Curtiz arrived in the United States in 1926 (according to some sources on the fourth of July, but according to others in June). He took the anglicised name “Michael Curtiz”. He had a lengthy and prolific Hollywood career, with directing credits on over 100 films in many film genres. During the 1930s, he was often credited on four films in a single year, although he was not always the sole director on these projects. In the pre-Code period, Curtiz directed such films as Mystery of the Wax Museum, Doctor X (both shot in two-strip Technicolor), and The Kennel Murder Case. In the mid-1930s, he began the successful cycle of adventure films starring Errol Flynn that included Captain Blood (1935), The Charge of the Light Brigade (1936), The Adventures of Robin Hood (1938), Dodge City, The Private Lives of Elizabeth and Essex (1939), The Sea Hawk and Santa Fe Trail (1940). By the early 1940s Curtiz had become fairly wealthy, earning $3,600 per week and owning a substantial estate, complete with polo pitch. One of his regular polo partners was Hal B. Wallis, who had met Curtiz on his arrival in the country and had established a close friendship with him. Wallis’ wife, the actress Louise Fazenda, and Curtiz’s third wife, Bess Meredyth, an actress and screenwriter, had been close since before Curtiz’s marriage to Meredyth in 1929. Curtiz was frequently unfaithful, and had numerous sexual relationships with extras on set; Meredyth once left him for a short time, but they remained married until 1961, shortly before Curtiz’s death. She was Curtiz’s helper whenever his need to deal with scripts or other elements went beyond his grasp of English, and he often phoned her for advice when presented with a problem while filming.

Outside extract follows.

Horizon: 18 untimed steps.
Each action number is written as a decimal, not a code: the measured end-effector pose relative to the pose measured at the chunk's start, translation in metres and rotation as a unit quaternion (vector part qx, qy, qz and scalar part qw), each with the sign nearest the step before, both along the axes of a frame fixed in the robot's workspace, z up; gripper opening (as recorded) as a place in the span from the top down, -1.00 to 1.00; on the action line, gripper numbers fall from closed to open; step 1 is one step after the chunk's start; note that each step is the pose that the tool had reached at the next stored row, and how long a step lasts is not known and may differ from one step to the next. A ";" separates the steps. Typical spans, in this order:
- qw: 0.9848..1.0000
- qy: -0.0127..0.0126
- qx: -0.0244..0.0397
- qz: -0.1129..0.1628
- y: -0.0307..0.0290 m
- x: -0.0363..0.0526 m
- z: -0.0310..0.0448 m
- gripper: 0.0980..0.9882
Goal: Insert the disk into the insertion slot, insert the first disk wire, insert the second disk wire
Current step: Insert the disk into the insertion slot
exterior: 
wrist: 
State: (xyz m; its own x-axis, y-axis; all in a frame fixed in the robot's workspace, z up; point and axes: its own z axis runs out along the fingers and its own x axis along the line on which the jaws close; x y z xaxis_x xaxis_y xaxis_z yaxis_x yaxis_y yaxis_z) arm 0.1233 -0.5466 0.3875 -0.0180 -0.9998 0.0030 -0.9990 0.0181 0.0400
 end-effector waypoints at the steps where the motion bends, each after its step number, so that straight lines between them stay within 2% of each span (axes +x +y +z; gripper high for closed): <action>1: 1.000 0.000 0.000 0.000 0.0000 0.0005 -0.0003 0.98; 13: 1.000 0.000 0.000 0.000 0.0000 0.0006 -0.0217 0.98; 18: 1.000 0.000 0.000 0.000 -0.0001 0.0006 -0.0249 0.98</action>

Prime examples of his work in the 1940s are The Sea Wolf (1941), Casablanca (1942) and Mildred Pierce (1945). During this period he also directed the World War 2 propaganda film Mission to Moscow (1943), which was commissioned at the request of president Franklin D. Roosevelt in support of the US and British ally, the Soviet Union, at that time holding down 80% of all German forces as they repelled the Nazi invasion of Russia. Other Curtiz efforts included Four Daughters (1938), Yankee Doodle Dandy (1942), Life With Father (1947), Young Man with a Horn and The Breaking Point (1950). While Curtiz himself had escaped Europe before the rise of Nazism, other members of his family were not as lucky. His sister’s family were sent to Auschwitz, where her husband died. Curtiz paid part of his own salary into the European Film Fund, a benevolent association which helped European refugees in the film business establish themselves in the US.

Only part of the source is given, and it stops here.